En application de l’article 1642 du code civil, le vendeur n’est pas tenu des vices apparents et dont l’acheteur a pu se convaincre lui-même.
L’article 1643 du Code civil précise quant à lui que le vendeur est tenu des vices cachés, quand même il ne les aurait pas connus, à moins que, dans ce cas, il n’ait stipulé qu’il ne sera obligé à aucune garantie.

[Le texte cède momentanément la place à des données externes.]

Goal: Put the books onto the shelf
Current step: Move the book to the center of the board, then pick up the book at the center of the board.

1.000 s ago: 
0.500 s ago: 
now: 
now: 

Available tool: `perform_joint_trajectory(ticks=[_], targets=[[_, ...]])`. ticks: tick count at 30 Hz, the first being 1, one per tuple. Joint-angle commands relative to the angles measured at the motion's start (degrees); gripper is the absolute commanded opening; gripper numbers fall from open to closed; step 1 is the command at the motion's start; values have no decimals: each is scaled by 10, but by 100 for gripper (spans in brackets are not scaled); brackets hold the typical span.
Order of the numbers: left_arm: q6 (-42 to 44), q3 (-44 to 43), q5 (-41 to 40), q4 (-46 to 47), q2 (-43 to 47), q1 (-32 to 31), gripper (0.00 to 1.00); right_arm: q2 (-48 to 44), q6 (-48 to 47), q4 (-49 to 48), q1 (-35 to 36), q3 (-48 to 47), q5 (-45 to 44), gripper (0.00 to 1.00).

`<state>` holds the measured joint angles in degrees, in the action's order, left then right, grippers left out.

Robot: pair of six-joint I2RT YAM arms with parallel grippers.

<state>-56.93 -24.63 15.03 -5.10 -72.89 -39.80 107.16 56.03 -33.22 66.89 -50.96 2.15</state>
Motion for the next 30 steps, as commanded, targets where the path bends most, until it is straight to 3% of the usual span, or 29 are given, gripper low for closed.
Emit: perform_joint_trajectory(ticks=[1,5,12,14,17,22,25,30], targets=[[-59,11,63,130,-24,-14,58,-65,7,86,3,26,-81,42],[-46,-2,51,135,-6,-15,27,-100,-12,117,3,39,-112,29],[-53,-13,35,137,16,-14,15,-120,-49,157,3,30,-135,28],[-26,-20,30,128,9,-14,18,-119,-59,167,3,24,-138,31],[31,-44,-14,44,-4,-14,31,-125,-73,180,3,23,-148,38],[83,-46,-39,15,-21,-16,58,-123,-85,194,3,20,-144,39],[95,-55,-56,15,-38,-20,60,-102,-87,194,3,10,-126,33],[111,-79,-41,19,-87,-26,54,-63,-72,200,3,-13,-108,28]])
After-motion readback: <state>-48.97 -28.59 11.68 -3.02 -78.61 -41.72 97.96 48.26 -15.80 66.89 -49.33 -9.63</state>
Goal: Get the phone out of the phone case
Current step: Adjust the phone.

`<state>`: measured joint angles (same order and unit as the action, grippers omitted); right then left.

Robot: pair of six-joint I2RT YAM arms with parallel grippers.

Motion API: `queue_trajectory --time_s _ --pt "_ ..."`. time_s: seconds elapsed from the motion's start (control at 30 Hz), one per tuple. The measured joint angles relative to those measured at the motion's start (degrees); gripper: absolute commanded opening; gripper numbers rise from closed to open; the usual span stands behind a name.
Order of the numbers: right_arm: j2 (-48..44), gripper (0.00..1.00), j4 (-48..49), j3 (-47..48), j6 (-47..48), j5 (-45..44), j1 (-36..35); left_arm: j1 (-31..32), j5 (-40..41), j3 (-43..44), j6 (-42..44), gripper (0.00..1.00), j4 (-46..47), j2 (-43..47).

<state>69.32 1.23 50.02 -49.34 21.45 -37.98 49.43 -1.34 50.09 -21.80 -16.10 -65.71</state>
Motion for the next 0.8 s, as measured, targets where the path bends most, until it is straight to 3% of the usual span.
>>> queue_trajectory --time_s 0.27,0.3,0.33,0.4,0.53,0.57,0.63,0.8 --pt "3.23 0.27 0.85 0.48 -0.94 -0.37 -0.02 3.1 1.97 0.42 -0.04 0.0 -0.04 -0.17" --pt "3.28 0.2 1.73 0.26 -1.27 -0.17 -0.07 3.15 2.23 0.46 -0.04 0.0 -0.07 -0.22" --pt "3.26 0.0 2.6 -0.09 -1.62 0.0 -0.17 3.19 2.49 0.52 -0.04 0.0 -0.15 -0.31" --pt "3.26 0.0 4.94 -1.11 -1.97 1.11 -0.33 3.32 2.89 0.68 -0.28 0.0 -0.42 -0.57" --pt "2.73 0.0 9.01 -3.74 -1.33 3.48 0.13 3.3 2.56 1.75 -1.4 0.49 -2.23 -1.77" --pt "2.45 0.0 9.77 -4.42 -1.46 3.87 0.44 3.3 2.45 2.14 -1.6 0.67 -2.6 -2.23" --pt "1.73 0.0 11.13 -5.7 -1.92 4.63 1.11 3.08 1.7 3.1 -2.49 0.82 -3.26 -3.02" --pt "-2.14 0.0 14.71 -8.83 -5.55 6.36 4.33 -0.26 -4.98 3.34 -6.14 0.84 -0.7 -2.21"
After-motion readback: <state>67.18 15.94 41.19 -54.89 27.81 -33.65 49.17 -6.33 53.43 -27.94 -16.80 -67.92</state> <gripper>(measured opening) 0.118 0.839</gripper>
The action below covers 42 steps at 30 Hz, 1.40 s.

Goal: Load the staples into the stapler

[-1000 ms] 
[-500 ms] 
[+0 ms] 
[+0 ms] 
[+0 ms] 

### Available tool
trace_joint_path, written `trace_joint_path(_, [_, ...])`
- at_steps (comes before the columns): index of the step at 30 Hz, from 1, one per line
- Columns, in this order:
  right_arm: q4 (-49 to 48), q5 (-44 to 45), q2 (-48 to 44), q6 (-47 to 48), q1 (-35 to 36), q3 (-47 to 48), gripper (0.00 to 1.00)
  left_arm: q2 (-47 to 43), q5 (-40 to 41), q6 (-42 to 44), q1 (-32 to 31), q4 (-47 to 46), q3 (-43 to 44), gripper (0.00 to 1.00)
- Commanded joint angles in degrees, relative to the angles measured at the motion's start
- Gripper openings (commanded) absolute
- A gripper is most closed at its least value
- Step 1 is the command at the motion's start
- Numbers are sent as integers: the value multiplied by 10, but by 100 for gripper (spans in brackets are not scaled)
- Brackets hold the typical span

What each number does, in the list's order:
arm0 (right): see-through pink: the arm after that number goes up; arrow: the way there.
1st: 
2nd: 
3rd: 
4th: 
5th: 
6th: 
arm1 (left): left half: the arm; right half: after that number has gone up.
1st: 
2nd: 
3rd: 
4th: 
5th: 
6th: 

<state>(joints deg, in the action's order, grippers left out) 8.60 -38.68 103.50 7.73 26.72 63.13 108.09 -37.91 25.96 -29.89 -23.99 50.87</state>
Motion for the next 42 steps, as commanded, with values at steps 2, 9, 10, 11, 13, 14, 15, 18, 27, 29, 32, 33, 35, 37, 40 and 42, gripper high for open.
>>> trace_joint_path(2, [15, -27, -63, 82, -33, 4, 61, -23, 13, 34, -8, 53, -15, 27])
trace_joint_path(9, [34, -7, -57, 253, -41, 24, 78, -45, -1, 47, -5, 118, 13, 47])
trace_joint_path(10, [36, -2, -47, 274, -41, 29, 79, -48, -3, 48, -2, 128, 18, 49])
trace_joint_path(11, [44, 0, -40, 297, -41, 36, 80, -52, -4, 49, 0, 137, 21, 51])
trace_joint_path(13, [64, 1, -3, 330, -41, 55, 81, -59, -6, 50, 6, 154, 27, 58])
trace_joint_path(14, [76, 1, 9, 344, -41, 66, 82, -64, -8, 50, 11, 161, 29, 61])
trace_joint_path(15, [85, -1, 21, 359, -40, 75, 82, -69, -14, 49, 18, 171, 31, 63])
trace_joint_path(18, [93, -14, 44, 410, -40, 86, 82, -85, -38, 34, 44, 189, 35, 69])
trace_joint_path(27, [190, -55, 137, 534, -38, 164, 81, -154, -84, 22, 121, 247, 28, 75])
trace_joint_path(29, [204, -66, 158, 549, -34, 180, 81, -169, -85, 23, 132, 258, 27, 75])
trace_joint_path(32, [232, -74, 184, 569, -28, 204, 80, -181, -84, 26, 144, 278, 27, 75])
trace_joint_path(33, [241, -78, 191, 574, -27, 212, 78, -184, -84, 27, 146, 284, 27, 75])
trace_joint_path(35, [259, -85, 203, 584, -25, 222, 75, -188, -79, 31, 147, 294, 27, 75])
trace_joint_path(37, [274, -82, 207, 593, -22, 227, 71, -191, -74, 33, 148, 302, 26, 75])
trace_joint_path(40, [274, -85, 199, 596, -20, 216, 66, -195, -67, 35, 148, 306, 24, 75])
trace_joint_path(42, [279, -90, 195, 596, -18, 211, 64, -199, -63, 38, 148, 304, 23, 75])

Il appartient à l’acquéreur qui exerce l’action en garantie des vices cachés de rapporter la preuve de l’existence d’un défaut grave affectant la chose vendue, inhérent à celle-ci, préexistant à la vente et compromettant son usage.
S’agissant des modes de preuve, l’article 1358 du code civil précise que hors les cas où la loi en dispose autrement, la preuve peut être apportée par tout moyen. Le principe de liberté de la preuve s’applique ainsi aux faits, qu’ils soient matériels ou juridiques.
Le principe du respect du contradictoire consacré à l’article 16 du code de procédure civile, implique que le juge ne peut refuser d’examiner une pièce régulièrement versée aux débats et soumise à la discussion contradictoire, mais qu’il ne peut se fonder exclusivement sur une expertise non judiciaire réalisée à la demande de l’une des parties, peu important que la partie adverse y ait été régulièrement appelée (en ce sens Cass 1 ère civ 13 octobre 2021 Pourvoi n° 19-24.008, publié au bulletin, Cass 3e civ, 14 Mai 2020 – n° 19-16.278, publié au bulletin).
En l’espèce, la société AUTO DISCOUNT a acquis le véhicule de marque Peugeot 3008 immatriculé DQ-051-YF auprès de la société EST AUTOMOBILE le 17 février 2015, avec un kilométrage de 42.898 kilomètres.
Monsieur X AUBRY a acquis ledit véhicule auprès de la société AUTO DISCOUNT le 27 mars 2015, pour un montant de 13.649 euros et un kilométrage non garanti de 45.000 kilomètre. Le bon de commande et la facture d’achat font état d’une garantie de 3 mois ou 5.000 kilomètres.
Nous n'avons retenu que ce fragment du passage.